Dans notre dernier billet, nous vous avons présenté un homme inuit qui a vécu il y a huit siècles. Durant le processus de rapatriement des restes vers le Nunavut, nous avons découvert des éléments permettant de croire que cet homme avait choisi de raconter sa vie sous la forme de pictogrammes. Nous voulions évidemment en livrer le récit à nos visiteurs, mais il était important pour nous de le faire à partir du point de vue autochtone.
La première étape a consisté à présenter le projet à la communauté moderne d’Arctic Bay, la plus proche du lieu de sépulture. Nous avons demandé à ses membres s’ils nous permettraient, avec leur concours, de raconter l’histoire de cet homme dans la salle de l’Histoire canadienne.
La réponse des membres de la communauté a été très positive, et nous avons pu commencer à travailler en collaboration avec eux afin de donner un sens au projet de narration. Les aînés de la communauté ont donné à l’homme le nom de Nuvumiutaq, ce qui signifie « personne originaire de la péninsule », en référence à son lieu de sépulture. De notre côté, nous avons cru bon de donner un visage à cet homme pour susciter un vif intérêt à son égard, ce que les Inuits ont accepté. Pour fidèlement reconstituer le visage, nous avons suivi les directives détaillées que nous avaient fournies les Inuits, avec photos historiques à l’appui, concernant les cheveux, la peau et l’expression faciale. Pour l’expression du visage, ils avaient insisté sur l’importance de présenter un homme à « l’allure fière, qui contemple le paysage et se rappelle son passé ».

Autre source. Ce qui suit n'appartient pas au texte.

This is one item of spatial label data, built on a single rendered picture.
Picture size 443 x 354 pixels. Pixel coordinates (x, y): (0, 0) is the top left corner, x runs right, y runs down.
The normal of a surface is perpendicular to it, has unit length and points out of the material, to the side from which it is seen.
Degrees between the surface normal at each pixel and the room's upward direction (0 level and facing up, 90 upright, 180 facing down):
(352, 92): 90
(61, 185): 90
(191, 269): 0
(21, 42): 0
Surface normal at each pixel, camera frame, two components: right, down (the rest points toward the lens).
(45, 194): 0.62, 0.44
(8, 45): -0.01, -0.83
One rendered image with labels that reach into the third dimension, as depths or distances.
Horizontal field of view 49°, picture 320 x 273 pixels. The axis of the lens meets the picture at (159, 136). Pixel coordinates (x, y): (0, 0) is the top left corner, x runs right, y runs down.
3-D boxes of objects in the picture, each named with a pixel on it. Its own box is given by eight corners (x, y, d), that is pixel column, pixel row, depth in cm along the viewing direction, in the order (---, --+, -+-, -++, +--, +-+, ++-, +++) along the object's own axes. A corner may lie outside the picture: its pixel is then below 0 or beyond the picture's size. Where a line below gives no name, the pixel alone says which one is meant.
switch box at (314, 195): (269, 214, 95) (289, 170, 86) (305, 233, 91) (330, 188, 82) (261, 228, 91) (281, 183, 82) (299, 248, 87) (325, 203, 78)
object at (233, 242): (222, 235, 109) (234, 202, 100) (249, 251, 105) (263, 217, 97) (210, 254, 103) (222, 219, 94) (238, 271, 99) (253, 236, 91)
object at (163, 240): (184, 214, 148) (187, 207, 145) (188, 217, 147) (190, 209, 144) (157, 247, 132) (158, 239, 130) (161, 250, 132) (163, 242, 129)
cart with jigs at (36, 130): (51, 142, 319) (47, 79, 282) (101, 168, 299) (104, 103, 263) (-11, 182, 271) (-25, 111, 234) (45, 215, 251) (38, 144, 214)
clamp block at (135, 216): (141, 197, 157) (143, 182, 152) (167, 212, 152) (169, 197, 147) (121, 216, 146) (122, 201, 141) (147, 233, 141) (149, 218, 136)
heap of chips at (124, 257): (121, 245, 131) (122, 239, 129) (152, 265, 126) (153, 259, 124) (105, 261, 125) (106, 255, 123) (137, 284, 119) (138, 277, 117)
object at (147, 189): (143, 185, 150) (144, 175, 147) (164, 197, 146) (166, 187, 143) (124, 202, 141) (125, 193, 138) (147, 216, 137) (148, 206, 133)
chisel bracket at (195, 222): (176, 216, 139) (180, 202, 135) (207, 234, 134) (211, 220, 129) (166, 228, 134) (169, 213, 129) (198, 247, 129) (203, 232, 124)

Gardant ces directives à l’esprit, nous avons procédé au balayage au laser du crâne et en avons envoyé une réplique en plastique à l’Atelier Daynès, en France, qui a pu effectuer une reconstitution médicolégale précise du visage en veillant à l’animer de l’expression souhaitée par la communauté inuite. Nous avons opté pour une approche itérative, avec des rétroactions constantes, pour arriver à doter Nuvumiutaq des cheveux, du teint et de l’expression qui convenaient.
Janet Young a fourni des précisions sur la taille, le poids et la musculature, à la fois à la communauté inuite et au portraitiste. Olayuk Kigutikakjuk, une aînée de la communauté, a offert de fabriquer des vêtements traditionnels en peau de phoque. L’ajout d’un bâton de marche sculpté dans un morceau de bois vieilli a été la touche finale. Le résultat a donné lieu à un mannequin très réaliste représentant un Inuit qui a véritablement vécu il y a 800 ans.
L’installation comprend des reproductions des artefacts de Nuvumiutaq, une vidéo portant sur le projet mené en collaboration avec Arctic Bay et sur le processus de reconstruction, et une station interactive permettant d’observer de plus près les pictogrammes qui ornent le perçoir à archet. Nous avons présenté Nuvumiutaq à des membres de la communauté d’Arctic Bay et à la Fiducie du patrimoine inuit lors d’une cérémonie privée, en avril 2017, environ quatre mois avant le dévoilement public.
La collaboration avec Arctic Bay se poursuit. Nous sommes en train de produire une trousse, qui contiendra des documents d’archives sur la recherche archéologique et la reconstitution médicolégale qui ont été menées, que la communauté et son école pourront utiliser à leur gré. Les membres de la communauté d’Arctic Bay ont aussi exprimé leur intérêt à présenter l’histoire de Nuvumiutaq chez eux, et nous avons très hâte de travailler avec eux pour livrer ce récit en son lieu d’origine, en territoire inuit.
Il y a huit siècles, un homme a raconté sa vie sur un perçoir à archet. Nous sommes fiers aujourd’hui de pouvoir transmettre son récit, de concert avec la communauté d’Arctic Bay.